Dans l’hypothèse examinée ici, la convocation des parties à une première séance d’audience donnerait donc ouverture à une procédure de conciliation ou de médiation volontaire et gratuite assurée par des conciliateurs spécialisés mis à la disposition des parties par le ministère du Travail.

Nous pouvons nous permettre d’espérer que la qualité du service offert et sa gratuité inciteraient les parties à y recourir, ce qui contribuerait ainsi à réduire les coûts, à diminuer les délais et à alléger la tâche des arbitres héritant des dossiers plus complexes et plus lourds.

2.7 La conduite de l’enquête et la pertinence de la preuve

Il a été fait état à plusieurs reprises que les affaires dont sont saisis les arbitres sont de plus en plus complexes ; par voie de conséquence, ainsi en va-t-il de la preuve.

Dans le régime actuel, la divulgation de la preuve se pratique parfois, bien qu’elle ne soit nullement obligatoire. Dans certains cas, la partie qui en a le fardeau fera une déclaration liminaire dans laquelle elle annoncera ce qu’elle a l’intention de mettre en preuve et parfois aussi les objections qu’elle compte soulever en cours d’enquête.

Il y a lieu de se demander dans quelle mesure il ne serait pas opportun de rendre obligatoire la divulgation de la preuve.

Cela aurait pour effet d’accélérer le débat, de faciliter l’audience et de permettre à l’arbitre de disposer plus facilement des questions relatives à l’admissibilité de certains éléments lorsqu’une partie s’oppose pour des motifs de droit ou de pertinence.

Si l’arbitre expérimenté peut disposer facilement de bon nombre d’objections à la preuve, notamment en matière de preuve testimoniale, il n’en est pas toujours ainsi, particulièrement lorsqu’il s’agit d’une preuve documentaire reposant sur des technologies nouvelles.

Il en va de même de la question de la pertinence de certains éléments de preuve, laquelle n’est pas toujours évidente, il faut en convenir.
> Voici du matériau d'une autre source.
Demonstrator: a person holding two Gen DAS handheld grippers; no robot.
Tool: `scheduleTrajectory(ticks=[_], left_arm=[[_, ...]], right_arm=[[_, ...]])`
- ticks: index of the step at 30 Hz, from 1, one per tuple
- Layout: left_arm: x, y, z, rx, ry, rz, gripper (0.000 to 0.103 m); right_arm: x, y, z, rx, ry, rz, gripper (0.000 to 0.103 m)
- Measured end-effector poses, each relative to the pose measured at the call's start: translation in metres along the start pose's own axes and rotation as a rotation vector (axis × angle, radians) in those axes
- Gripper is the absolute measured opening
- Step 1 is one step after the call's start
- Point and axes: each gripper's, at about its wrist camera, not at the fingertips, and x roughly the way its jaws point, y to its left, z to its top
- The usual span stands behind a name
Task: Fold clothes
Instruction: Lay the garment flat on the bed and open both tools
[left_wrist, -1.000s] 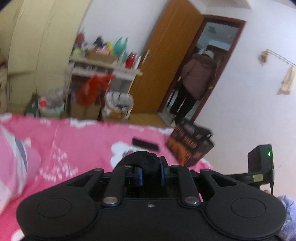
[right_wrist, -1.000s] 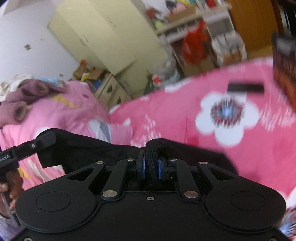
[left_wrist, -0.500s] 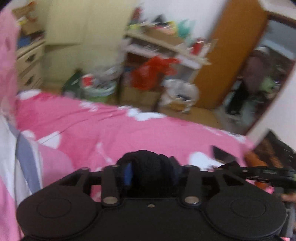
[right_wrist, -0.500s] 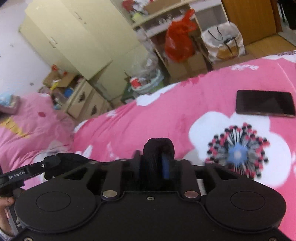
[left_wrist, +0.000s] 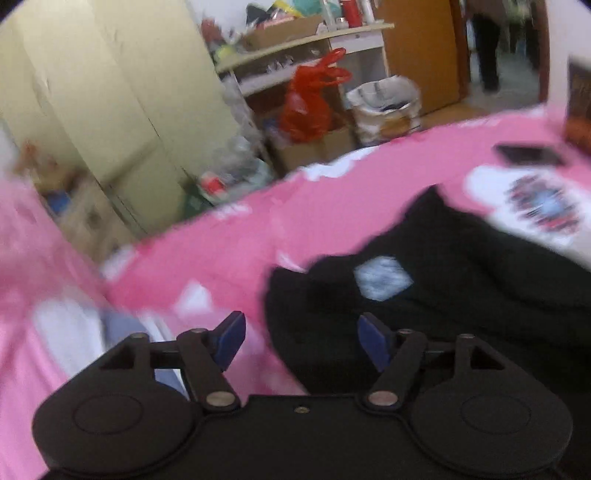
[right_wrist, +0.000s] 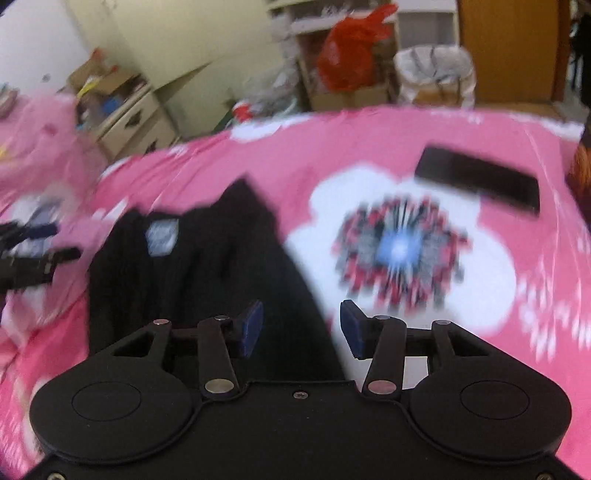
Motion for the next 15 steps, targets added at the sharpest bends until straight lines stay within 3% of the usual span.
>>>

Il y a lieu de se poser la question de savoir dans quelle mesure le « souci de ne pas déplaire » conduira parfois l’arbitre à se faire plutôt tolérant à cet égard ou à « prendre sous réserve », ce qui est une solution de facilité et de dernier recours qui a pour effet de compliquer la tâche des procureurs et, éventuellement, celle de l’arbitre.

Conclusion

Compte tenu des intérêts en présence et de la satisfaction de certains acteurs quant au fonctionnement du régime d’arbitrage privé actuel, il est raisonnable de penser que des modifications importantes qui touchent au principe même du libre choix par ceux qui rémunèrent les arbitres ne paraîtront ni urgentes ni même nécessaires.

Certains pourront être tentés de croire qu’il y a simplement lieu d’améliorer le système par une meilleure sélection et une meilleure formation des arbitres, le principe du libre choix constituant, depuis les origines, le fondement même de ce régime.

La question qui se pose se situe toutefois bien au-delà du strict fonctionnement de la justice arbitrale privée ; elle repose sur des principes aussi importants que ceux qui touchent l’indépendance du juge-arbitre par rapport aux justiciables, de même que la sanction de sa qualification et de sa compétence professionnelles. Elle soulève en effet la question de savoir comment il est toujours socialement acceptable qu’une personne puisse être appelée à interpréter et à contrôler l’application de dispositions d’ordre public sans que la loi ou la réglementation n’exige de qualification ou de compétence particulière[36].

Bien que nous puissions reconnaître qu’il n’existe pas de solution unique à ces questions, nous devons constater qu’il n’en est guère qui pourraient y répondre sans une intervention législative modifiant de façon substantielle le statut de l’arbitre et le fonctionnement de cette instance.